— Problem details —
From the first line of the listing below through the line with "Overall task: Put", transcribe exactly and skip the pictures.

───── Recorded data

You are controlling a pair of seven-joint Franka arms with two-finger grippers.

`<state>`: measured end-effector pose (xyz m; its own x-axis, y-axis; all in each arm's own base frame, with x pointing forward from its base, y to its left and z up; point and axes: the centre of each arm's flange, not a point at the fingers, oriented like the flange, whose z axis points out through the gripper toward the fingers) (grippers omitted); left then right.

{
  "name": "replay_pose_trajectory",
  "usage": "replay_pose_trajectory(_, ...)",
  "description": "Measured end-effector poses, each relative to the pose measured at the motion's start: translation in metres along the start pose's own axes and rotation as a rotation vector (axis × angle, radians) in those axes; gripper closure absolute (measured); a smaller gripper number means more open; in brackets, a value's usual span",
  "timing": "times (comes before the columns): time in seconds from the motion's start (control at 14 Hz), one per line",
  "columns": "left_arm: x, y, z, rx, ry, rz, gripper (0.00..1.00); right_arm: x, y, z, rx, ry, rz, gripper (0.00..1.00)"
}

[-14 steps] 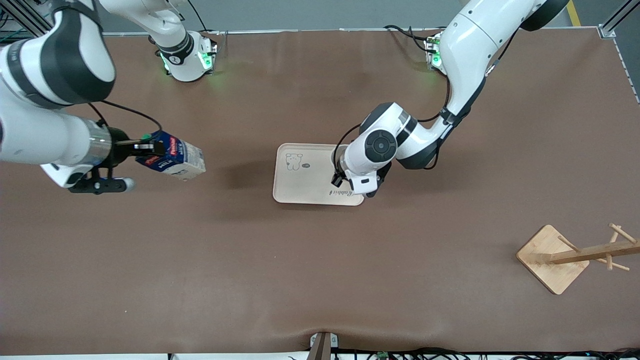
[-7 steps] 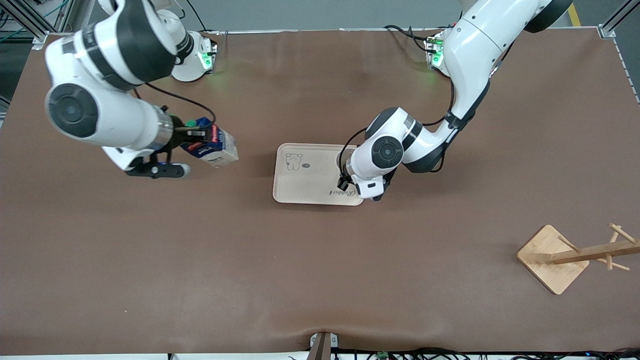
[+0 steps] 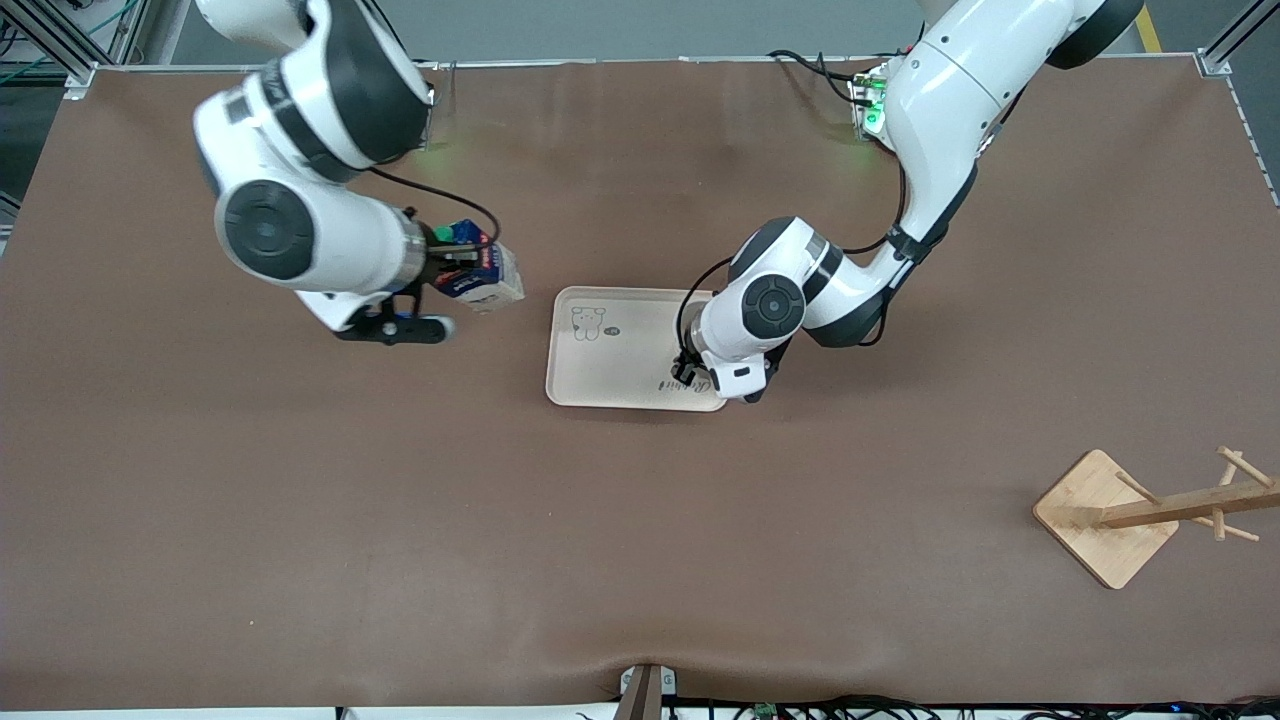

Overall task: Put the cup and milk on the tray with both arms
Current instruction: 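Lower the mug onto the tray and open the left gripper, then place the milk carton on the tray with the right gripper while the left gripper withdraws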

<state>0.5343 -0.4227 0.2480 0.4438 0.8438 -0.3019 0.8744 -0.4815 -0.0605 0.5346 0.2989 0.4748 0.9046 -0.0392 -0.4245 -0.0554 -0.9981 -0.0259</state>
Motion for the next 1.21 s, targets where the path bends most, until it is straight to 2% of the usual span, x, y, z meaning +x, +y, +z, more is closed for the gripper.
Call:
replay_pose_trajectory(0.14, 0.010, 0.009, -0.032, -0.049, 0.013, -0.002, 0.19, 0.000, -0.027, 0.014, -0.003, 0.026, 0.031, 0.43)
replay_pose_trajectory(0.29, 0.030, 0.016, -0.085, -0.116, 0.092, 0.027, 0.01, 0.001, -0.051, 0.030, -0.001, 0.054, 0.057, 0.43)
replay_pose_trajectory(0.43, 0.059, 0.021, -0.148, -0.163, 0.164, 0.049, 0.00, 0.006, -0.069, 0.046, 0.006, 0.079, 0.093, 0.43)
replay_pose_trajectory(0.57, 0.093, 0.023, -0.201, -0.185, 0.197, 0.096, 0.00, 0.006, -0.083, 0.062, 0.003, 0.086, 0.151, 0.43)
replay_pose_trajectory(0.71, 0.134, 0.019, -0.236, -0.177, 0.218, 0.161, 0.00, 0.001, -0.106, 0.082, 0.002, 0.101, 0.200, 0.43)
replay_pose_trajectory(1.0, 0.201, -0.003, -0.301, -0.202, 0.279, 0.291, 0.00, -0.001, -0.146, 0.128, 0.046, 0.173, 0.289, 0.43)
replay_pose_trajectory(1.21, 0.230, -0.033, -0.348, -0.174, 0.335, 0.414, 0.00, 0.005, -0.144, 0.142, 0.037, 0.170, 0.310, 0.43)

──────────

— Response to this exercise —
You are controlling a pair of seven-joint Franka arms with two-finger grippers.

`<state>`: measured end-effector pose (xyz m; its own x-axis, y-axis; all in each arm's own base frame, with x pointing forward from its base, y to its left and z up; point and axes: the centre of each arm's flange, not a point at the fingers, oriented like the flange, whose z axis points out through the gripper toward the fingers) (grippers omitted); left then right.

{
  "name": "replay_pose_trajectory",
  "usage": "replay_pose_trajectory(_, ...)",
  "description": "Measured end-effector poses, each relative to the pose measured at the motion's start: translation in metres along the start pose's own axes and rotation as a rotation vector (axis × angle, radians) in those axes; gripper closure absolute (measured); a smaller gripper number means more open; in brackets, a value's usual span",
  "timing": "times (comes before the columns): time in seconds from the motion's start (control at 14 Hz), one per line",
  "columns": "left_arm: x, y, z, rx, ry, rz, gripper (0.00..1.00); right_arm: x, y, z, rx, ry, rz, gripper (0.00..1.00)"
}

[-14 steps] 
[-7 steps] 
[+0 steps] 

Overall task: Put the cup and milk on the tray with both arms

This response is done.